Co-occurrence of achondroplasia and Down syndrome: Genotype/phenotype association

• Published in: Birth defects research. A Clinical and molecular teratology Vol. 88; no. 4; p. 228
• Main Authors: de Azevedo Moreira, Lilia Maria, Matos, Marcos A, Schiper, Patricia P, Carvalho, Acácia F L, Gomes, Ivalda C, Rolemberg, José C, Ferreira de Lima, Renata L L, Toralles, Maria B P
• Format: Journal Article
• Language: English
• Published: United States 01.04.2010
• Subjects: Achondroplasia - complications; Achondroplasia - genetics; Achondroplasia - pathology; Amino Acid Substitution; Down Syndrome - complications; Down Syndrome - genetics; Down Syndrome - pathology; Down Syndrome - psychology; Genotype; Humans; Infant, Newborn; Karyotyping; Male; Maternal Age; Mutation, Missense; Paternal Age; Phenotype; Point Mutation; Receptor, Fibroblast Growth Factor, Type 3 - genetics
• ISSN: 1542-0760
• DOI: 10.1002/bdra.20653

This report describes the sixth case of an unusual association: Down syndrome with achondroplasia.
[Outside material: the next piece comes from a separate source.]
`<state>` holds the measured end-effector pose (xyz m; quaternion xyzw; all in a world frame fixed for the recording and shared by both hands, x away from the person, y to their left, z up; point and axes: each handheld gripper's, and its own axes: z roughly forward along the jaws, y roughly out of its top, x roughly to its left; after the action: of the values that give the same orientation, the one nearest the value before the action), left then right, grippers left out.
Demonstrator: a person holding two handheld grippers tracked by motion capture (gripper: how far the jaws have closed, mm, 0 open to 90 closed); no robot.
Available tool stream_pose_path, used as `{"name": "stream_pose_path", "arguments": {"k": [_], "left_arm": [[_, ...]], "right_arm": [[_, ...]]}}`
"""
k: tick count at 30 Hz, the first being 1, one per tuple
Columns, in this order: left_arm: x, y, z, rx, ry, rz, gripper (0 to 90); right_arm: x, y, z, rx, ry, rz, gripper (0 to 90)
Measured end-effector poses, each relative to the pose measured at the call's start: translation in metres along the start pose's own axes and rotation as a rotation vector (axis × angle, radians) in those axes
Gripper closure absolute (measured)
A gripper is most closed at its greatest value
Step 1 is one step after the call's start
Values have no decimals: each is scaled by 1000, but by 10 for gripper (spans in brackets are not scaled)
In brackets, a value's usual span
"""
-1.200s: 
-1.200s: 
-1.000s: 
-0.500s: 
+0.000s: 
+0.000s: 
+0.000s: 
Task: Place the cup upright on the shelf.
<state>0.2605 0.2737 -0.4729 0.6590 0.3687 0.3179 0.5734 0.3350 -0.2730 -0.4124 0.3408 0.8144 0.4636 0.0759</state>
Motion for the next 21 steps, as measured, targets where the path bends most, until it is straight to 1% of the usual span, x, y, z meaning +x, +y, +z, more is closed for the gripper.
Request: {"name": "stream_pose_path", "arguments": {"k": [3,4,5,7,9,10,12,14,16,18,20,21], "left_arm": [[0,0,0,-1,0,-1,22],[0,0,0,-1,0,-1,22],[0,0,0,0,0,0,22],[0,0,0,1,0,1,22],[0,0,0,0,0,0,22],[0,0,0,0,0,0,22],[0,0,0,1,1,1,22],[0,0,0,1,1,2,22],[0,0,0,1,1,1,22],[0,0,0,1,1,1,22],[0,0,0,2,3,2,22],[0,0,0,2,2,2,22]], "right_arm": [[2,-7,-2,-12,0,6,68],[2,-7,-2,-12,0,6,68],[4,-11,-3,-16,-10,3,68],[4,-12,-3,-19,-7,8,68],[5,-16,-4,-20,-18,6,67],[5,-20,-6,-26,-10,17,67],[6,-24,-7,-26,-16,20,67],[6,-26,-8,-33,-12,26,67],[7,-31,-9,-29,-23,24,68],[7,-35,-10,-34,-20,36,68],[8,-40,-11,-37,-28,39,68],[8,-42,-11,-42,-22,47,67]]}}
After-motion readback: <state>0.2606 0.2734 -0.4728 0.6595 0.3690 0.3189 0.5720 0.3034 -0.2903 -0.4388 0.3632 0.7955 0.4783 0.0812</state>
It also analyzes the effects of both of these disorders on patient phenotype. A male infant was evaluated for Down syndrome. His appearance also suggested a diagnosis of achondroplasia. The child was evaluated by physical examination, radiography, cytogenetic study, and mutation analysis. Chromosome analysis showed a karyotype of 47,XY,+21 in all 30 cells analyzed. Radiographic examination showed typical findings of achondroplasia, such as disproportionately large skull, shortening of limb segments, and lumbar lordosis. FGFR3 screening showed a heterozygous G1138A mutation. The interaction of these two distinct genetic disorders in the same patient produces a phenotype typical of each syndrome with some overlapping signs. This case represents de novo origin of two disorders that both may be parental-age related.